At the bottom of the message, BU Law reminds students of its therapy offerings. In fact, a study date with Title VI of the 1964 Civil Rights Act would more likely benefit these future lawyers over a chaise-lounge feelings session.

MASSACHUSETTS INSTITUTE OF TECHNOLOGY

Classic! The overachievers at MIT released the school’s opinion three weeks in advance of the Court’s decision. President Sally Kornbluth’s June 7 letter forewarns students that, if equality is to be promised to all, some programs at the school will face “new constraints.”

BOSTON COLLEGE

Boston College may have been born because of Harvard’s discrimination against Irish Catholics, but its gritty, avant-garde heritage is on life support. My dear alma mater has, too, succumbed to the idea that social obstacles cannot be overcome and that your tangible circumstance equals the sum of your identity.

While it appears all hope is lost for the Eagles, there’s a pretty good story about a Hebrew carpenter who overcomes Roman oppression and who, turns out, is more than just a Hebrew carpenter. Maybe BC will get back on track after glancing it over. Until then, alumni will continue to receive emails noting how “deeply disappointing” true equality is.

NORTHEASTERN UNIVERSITY

Northeastern University regularly experiences backlash for its ties to U.S. Immigration and Customs Enforcement (ICE), so the claims from school president Joseph Aoun that fostering “belonging” and accepting “every possible background” are “core values of the institution might not sit well with the blue-haired engineers.

EMERSON COLLEGE

At first, I expected the response from ultra-liberal Emerson College president Jay M. Bernhardt to be saturated with the usual mantras of the Woke crowd.

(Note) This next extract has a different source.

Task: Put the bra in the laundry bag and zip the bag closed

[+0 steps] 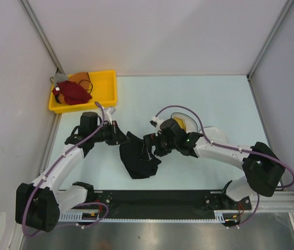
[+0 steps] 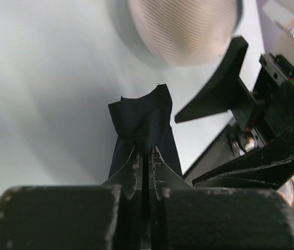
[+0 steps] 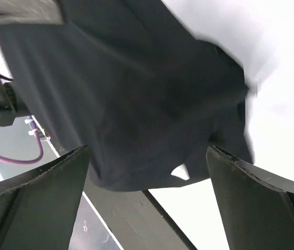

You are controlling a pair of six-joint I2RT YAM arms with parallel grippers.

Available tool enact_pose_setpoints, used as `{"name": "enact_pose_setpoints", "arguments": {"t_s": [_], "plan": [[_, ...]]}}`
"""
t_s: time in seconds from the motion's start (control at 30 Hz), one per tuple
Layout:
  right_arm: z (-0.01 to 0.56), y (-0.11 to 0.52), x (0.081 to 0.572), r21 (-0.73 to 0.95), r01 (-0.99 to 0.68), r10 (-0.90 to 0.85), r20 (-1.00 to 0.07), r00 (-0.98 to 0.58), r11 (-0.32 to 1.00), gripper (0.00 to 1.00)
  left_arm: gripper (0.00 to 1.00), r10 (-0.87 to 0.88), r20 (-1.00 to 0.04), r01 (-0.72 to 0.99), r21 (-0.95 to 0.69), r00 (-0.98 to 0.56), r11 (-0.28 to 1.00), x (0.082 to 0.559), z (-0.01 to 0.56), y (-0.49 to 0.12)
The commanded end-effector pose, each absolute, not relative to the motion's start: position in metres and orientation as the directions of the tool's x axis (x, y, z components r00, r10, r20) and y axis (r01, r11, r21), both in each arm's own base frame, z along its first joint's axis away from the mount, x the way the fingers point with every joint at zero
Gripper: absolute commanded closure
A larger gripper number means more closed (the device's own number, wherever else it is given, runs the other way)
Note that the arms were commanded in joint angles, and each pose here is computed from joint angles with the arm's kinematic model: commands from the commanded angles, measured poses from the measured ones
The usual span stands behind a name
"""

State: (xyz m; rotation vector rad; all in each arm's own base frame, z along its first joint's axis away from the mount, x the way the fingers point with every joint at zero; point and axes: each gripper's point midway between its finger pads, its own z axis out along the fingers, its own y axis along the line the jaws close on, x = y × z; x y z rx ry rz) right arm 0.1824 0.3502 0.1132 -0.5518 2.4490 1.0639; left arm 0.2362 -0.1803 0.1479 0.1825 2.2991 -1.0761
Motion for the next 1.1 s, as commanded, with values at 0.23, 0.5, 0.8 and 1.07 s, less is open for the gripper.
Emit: {"name": "enact_pose_setpoints", "arguments": {"t_s": [0.23,0.5,0.8,1.07], "plan": [[0.154,0.347,0.186,0.601,-0.568,-0.145,-0.604,-0.783,0.562,0.0,0.85,-0.025,-0.488,0.369,-0.693,-0.872,0.62,0.242,0.125,-0.198],[0.149,0.332,0.179,0.602,-0.557,-0.14,-0.597,-0.79,0.572,0.0,0.35,-0.073,-0.522,0.279,-0.563,-0.85,0.778,0.265,0.107,-0.166],[0.152,0.317,0.178,0.608,-0.556,-0.124,-0.604,-0.787,0.567,0.0,0.0,-0.207,-0.52,0.08,-0.476,-0.829,0.876,0.261,0.095,-0.129],[0.152,0.31,0.173,0.625,-0.547,-0.101,-0.602,-0.792,0.557,0.0,0.03,-0.357,-0.358,-0.064,-0.624,-0.863,0.779,0.252,0.073,-0.125]]}}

Instead, the letter was quite tame with only brief discussion of inclusivity and “compelling interest.” Of course, Emerson students, alumni, even sane onlookers know where the theater major haven stands on these issues. No reminder is necessary.

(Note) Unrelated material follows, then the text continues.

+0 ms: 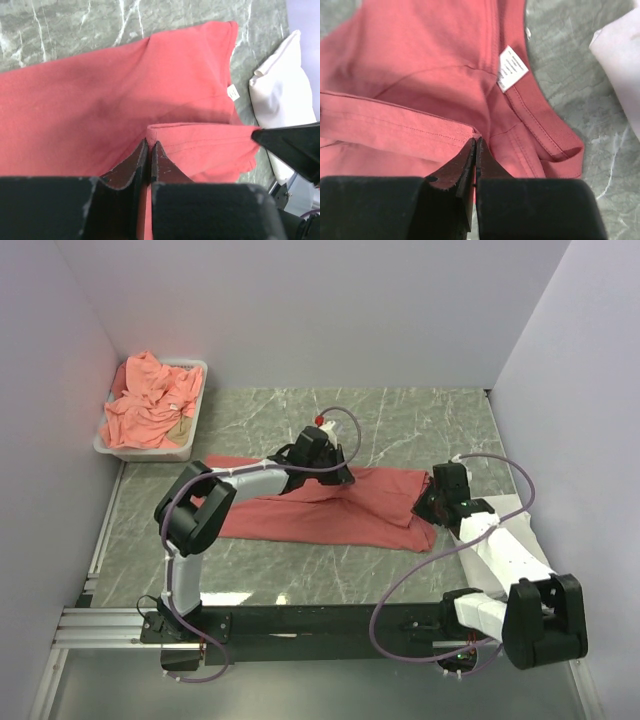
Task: Fold and stack the t-shirts
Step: Fold the tshirt
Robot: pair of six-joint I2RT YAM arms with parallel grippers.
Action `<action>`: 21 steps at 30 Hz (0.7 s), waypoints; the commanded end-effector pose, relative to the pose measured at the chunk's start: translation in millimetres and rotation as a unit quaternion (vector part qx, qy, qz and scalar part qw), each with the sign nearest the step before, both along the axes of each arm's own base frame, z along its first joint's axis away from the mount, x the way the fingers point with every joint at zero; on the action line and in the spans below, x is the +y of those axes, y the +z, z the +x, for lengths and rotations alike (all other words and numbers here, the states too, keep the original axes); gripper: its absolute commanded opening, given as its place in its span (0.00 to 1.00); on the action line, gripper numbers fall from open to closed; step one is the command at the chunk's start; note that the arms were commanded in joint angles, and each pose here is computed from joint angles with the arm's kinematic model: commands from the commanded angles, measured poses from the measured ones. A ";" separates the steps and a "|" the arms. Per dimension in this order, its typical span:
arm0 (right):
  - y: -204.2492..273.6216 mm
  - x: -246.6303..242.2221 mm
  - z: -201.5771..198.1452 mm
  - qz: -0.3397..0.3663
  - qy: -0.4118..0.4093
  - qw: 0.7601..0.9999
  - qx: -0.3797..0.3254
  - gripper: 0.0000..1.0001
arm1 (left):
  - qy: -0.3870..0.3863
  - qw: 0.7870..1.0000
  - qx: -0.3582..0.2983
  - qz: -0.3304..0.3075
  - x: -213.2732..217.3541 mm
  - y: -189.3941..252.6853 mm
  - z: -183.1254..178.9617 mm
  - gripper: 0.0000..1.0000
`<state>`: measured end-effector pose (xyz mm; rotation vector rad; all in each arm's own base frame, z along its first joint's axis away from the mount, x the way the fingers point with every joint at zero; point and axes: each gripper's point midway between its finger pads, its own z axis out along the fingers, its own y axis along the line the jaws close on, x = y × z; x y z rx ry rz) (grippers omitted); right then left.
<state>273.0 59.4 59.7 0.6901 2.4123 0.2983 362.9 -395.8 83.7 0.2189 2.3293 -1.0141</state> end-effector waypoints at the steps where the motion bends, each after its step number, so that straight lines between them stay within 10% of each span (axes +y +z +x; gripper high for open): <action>1: 29.1 -7.8 10.3 -0.016 -0.005 0.999 -0.041 0.03 | 0.003 0.999 -0.038 -0.033 -2.9 33.6 0.1 0.04; 21: 21.0 22.6 -5.0 -0.036 0.072 0.996 -0.024 0.02 | 0.032 0.999 -0.034 -0.020 19.7 6.3 -29.6 0.01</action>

However, they promise to “explore every legally permissible option” to continue to discriminate based on race. 

It won’t be difficult for universities to continue to admit their preferred categories by employing tried-and-true methods like zip code discrimination—sometimes used to determine how much aid a prospective student will need. Or they can have even more essays with euphemisms about “experience.”

There’s a common thread throughout the whiny student emails and letters of horror from university presidents. All of them —whether explicitly, like MIT, or implicitly, like Northeastern—predict less racial diversity if they are only to accept those who earned, through hard work a slot at the school.

How is this not offensive?

Yes, the letters water down what was once a prized diploma. Yes, they weaken the integrity of the acceptance process and make you second-guess if all those admissions office employees are really necessary. (Hint: they’re not).

But those issues do not compare to the harm these presidents and provosts have caused for current and future generations of students “of color” who didn’t rely on race-based admissions. These tone-deaf letters insinuate that those kids could never do it on their own. How utterly demeaning!

I predict these schools will be embarrassed someday by their “soft bigotry of low expectations”—especially the claim that a non-white, non-Asian senior in high school cannot earn admission to a prestigious institution.

I also predict that the moment the narrative changes—when most Americans realize the systemic racism entrenched in affirmative action—Harvard et. al. will try to backtrack statements and hide today’s stance, just like how they never discuss what they did to Jewish applicants a century ago.

And if that’s the case, we’ve got the receipts.